Capers and Herschthal agree that while the course’s subject matter is vital for students entering medical school, it is just as important for students who have career interests ranging from journalism to law to economics.
“We want them to feel comfortable understanding systemic racism and the ways in which it manifests itself,” Herschthal said. “In this case, it manifests itself in health care, but racism can manifest itself in all areas of society.”
Genes and Society
As the understanding of genetics continues to grow, so too does the list of the field’s ethical and legal ramifications.
How do genetics influence human traits such as aggression or altruism, and how does that affect our responsibility for our behavior? How does one’s genotype impact gender or sexuality? What are the boundaries of genetic privacy, and how can genetic information be shared?
These kinds of questions will be explored by Professors Susan Cole of molecular genetics and Justin D’Arms of philosophy in the new course, “Genes and Society.”
“Genetics is a science that has exploded and is continuing to explode in a lot of ways,” Cole said. “And ethics is about how to be human. So, I think we’re making that connection between the science that we do and questions about how we should treat each other as individuals and within society.”
Cole devised the course as a way to confront the growing interest she had in the ethical dilemmas surrounding genetics as she taught courses on the subject. She began collaborating with D’Arms, who had always been interested in exploring the roles genetics and technology play in behavior and morality.
The two professors connected in spring 2018 and worked on the curriculum and course proposal over the following summer. The class was approved February 2019 and is scheduled to begin spring 2020.
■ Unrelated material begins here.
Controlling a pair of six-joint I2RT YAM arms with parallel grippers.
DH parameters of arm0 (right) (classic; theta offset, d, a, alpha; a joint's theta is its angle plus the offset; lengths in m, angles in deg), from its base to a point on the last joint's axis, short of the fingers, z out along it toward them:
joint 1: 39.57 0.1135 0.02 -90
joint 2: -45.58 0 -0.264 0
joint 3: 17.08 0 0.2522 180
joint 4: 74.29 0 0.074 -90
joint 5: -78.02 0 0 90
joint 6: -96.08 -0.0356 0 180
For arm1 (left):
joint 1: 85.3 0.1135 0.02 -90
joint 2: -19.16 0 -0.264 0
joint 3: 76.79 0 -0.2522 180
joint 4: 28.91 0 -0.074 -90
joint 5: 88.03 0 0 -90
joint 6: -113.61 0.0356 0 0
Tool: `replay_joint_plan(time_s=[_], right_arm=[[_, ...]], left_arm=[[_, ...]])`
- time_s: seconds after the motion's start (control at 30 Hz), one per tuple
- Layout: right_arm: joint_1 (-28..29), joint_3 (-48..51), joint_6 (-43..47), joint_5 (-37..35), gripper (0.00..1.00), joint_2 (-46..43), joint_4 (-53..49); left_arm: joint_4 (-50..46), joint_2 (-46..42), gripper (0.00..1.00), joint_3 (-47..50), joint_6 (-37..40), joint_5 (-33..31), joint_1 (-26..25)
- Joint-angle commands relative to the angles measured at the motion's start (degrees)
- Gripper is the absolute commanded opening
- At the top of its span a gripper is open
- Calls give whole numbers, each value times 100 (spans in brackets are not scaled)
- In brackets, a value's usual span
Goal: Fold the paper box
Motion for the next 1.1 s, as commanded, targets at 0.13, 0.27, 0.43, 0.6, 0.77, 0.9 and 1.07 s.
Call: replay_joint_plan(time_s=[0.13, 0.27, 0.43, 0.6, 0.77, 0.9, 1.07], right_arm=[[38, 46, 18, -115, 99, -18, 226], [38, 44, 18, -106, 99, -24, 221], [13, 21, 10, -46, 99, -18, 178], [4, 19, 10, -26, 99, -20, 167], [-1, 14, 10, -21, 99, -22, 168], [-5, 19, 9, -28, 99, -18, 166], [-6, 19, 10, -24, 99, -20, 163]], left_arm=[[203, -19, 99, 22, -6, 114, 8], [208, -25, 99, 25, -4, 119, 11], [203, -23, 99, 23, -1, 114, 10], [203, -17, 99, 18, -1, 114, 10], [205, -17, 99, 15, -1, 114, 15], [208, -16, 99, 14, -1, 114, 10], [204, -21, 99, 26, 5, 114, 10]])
The course will shed light on classical and modern genetics while highlighting the inherent social and ethical issues. Students will start by discussing genetics and how an individual’s genome influences their characteristics. Once a general knowledge of genetics is established, the course will pivot to examining the philosophical questions that accompany genetic inheritance.
“We’re going to have ‘genetics boot camp’ and ‘ethics boot camp’ so all the students have vocabulary in common,” Cole said. “Then, I think we hope to run this as a discussion and active-learning based course where Justin and I are both there all the time.”
The course will have no prerequisites and is intended to appeal to students with interests in a variety of disciplines, not only philosophy and genetics. Cole and D’Arms hope students who complete the course will understand that science and humanities don’t have to be mutually exclusive. Science informs many aspects of society, and ethical thinking must inform the practice and the impact of science.
“I would like our students to emerge from the course with a sense that they have a responsibility to think about these questions,” D’Arms said. “And I would like them to feel that they have the facts and the tools to do that thinking productively.”